[NAGDU] Readers and Public Libraries, Offtopic for Some

Heather Bird heather.l.bird at gmail.com
Wed Jun 7 18:31:03 UTC 2017


         As to what to pay readers. I know that it is difficult, when it 
depends on how much money you have to spend. If for instance you are 
living on SSI or SSDI, then coughing up a lot of money for a reader is 
really going to hurt financially. I would recommend, just out of human 
decency to pay minimum wage, well, as a minimum.

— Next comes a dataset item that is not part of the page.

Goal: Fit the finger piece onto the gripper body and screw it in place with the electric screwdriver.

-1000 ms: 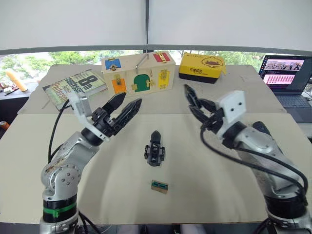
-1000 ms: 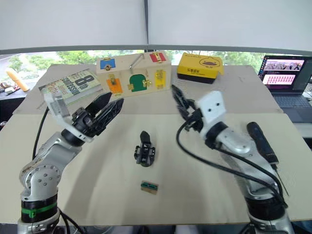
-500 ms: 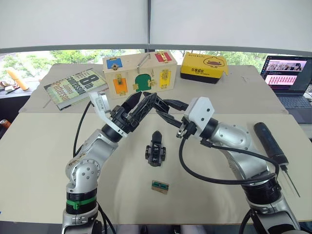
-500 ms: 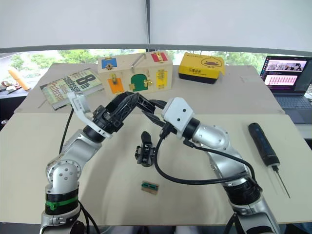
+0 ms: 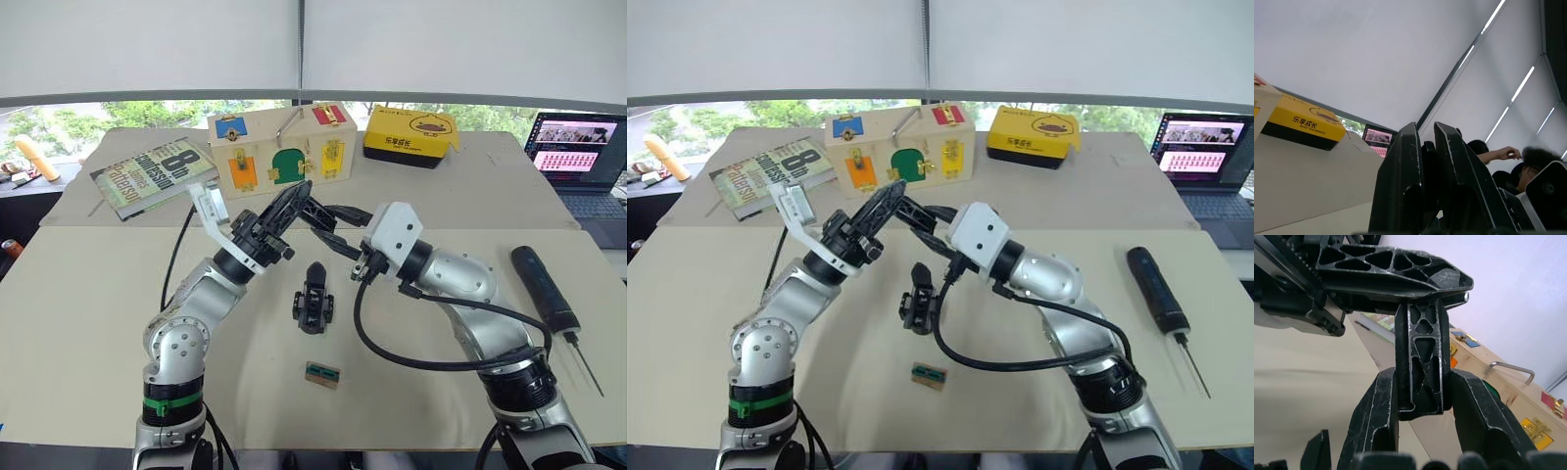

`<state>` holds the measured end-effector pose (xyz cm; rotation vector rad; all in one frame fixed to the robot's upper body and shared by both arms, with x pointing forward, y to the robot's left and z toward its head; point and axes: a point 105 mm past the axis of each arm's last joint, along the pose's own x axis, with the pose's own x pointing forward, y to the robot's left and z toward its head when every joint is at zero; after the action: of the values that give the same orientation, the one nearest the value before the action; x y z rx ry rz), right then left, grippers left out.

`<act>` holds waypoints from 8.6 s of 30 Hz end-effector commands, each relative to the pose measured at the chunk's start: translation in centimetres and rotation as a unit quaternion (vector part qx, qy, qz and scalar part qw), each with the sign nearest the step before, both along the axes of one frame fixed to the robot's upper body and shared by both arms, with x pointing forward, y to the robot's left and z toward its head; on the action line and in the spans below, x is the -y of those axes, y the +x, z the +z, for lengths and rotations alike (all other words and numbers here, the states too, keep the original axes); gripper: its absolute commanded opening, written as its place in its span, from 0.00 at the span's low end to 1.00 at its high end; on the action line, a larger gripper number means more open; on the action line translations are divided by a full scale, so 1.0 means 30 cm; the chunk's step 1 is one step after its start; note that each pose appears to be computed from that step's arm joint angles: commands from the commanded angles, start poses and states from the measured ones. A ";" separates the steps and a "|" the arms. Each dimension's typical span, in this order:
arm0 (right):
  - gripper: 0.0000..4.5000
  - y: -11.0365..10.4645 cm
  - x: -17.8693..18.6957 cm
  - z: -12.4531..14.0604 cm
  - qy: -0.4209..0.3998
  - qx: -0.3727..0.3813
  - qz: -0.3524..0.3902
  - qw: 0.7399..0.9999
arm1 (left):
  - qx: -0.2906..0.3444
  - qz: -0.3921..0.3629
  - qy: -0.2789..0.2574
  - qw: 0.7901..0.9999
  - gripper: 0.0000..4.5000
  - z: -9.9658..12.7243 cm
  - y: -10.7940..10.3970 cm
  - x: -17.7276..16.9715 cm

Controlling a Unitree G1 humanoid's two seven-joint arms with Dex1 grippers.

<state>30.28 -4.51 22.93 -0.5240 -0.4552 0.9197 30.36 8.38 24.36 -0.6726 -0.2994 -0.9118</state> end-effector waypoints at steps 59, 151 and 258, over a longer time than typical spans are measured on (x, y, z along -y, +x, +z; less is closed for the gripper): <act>0.12 -0.216 -0.062 -0.006 -0.046 -0.497 0.206 0.841 | 0.013 -0.332 0.259 0.907 0.00 -0.045 -0.144 0.021; 0.09 -0.181 0.006 -0.213 -0.014 -0.204 0.210 0.956 | 0.149 -0.296 0.471 0.818 0.51 -0.666 -0.008 0.104; 1.00 -0.235 0.289 -0.012 0.030 -0.137 0.131 0.981 | 0.058 -0.178 0.492 0.850 0.99 -0.612 -0.036 -0.243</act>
<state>23.74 -12.13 20.85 -0.2545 -0.2476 1.2651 29.73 14.09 6.28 0.3321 0.1728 -1.3259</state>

Beyond that, I would 
say that best practice is to pay between $10 and $20 an hour, depending 
on the cost of living in your area and the expertise of the reader. 
There is a world of difference in quality and pay rate, between a  
random teenager who is reading exactly what the paper says, who when 
asked about color identification can only give you "Its blue, just a 
dark blue." and a skilled individual who can read you the sender of a 
piece of mail, then upon your request can skip through and find the 
relevant asked for section, who will describe a color as "Its a dark 
blue, not navy, a little lighter, like a royal blue." You would pay the 
less experienced reader around $10 and the more experienced helpful 
reader closer to $20. To keep your costs down, it is worth paying an 
efficient reader more, who can zip efficiently through tasks without 
cutting corners or missing crucial information. It is also helpful if 
you have everything ready to go. If you want your mail read, a pile of 
shirts checked in order to spot treat them with stain remover, and you 
want the ingredients read on three boxes of cake mix, then have the mail 
out in a basket on the coffee table, with the three boxes of cake mix 
sitting beside them, and the pile of shirts on the arm of the couch 
right next to the coffee table, with a bottle of stain fighter standing 
by. This will help you to spend less time, and less money. Obviously 
reducing the amount of things a reader needs to help you with will cut 
costs too. For instance, if you can use KNFB reader on your iPhone or a 
scanner and OCR software to make sense of as much of your mail as 
possible, to at least figure out what something is, even if you can't 
read the whole thing this will help you to organize things. If you have 
a sister who you don't want to judge your personal life and see your 
mail, but she can check clothing for stains, then have her do that 
in-person or over Face Time or Skype, then you don't have to pay for 
reader time to accomplish that particular task. If you have a volunteer 
who is a really sweet teenager or an elderly person who cannot read 
well, or who reads so slowly that you want to start screaming like a 
crazy person, then have that person help you with things like sorting 
pantry ingredients and labeling them, or sorting and identifying craft 
supplies or clothing by color, and use your reader only for harder 
reading tasks. Make sure to have any reader sign a non-disclosure 
privacy statement as they will be seeing things like credit card offers, 
bank statements, personal letters, etc. If you can get a background 
check, it is well worth your time as well. I hope that helps.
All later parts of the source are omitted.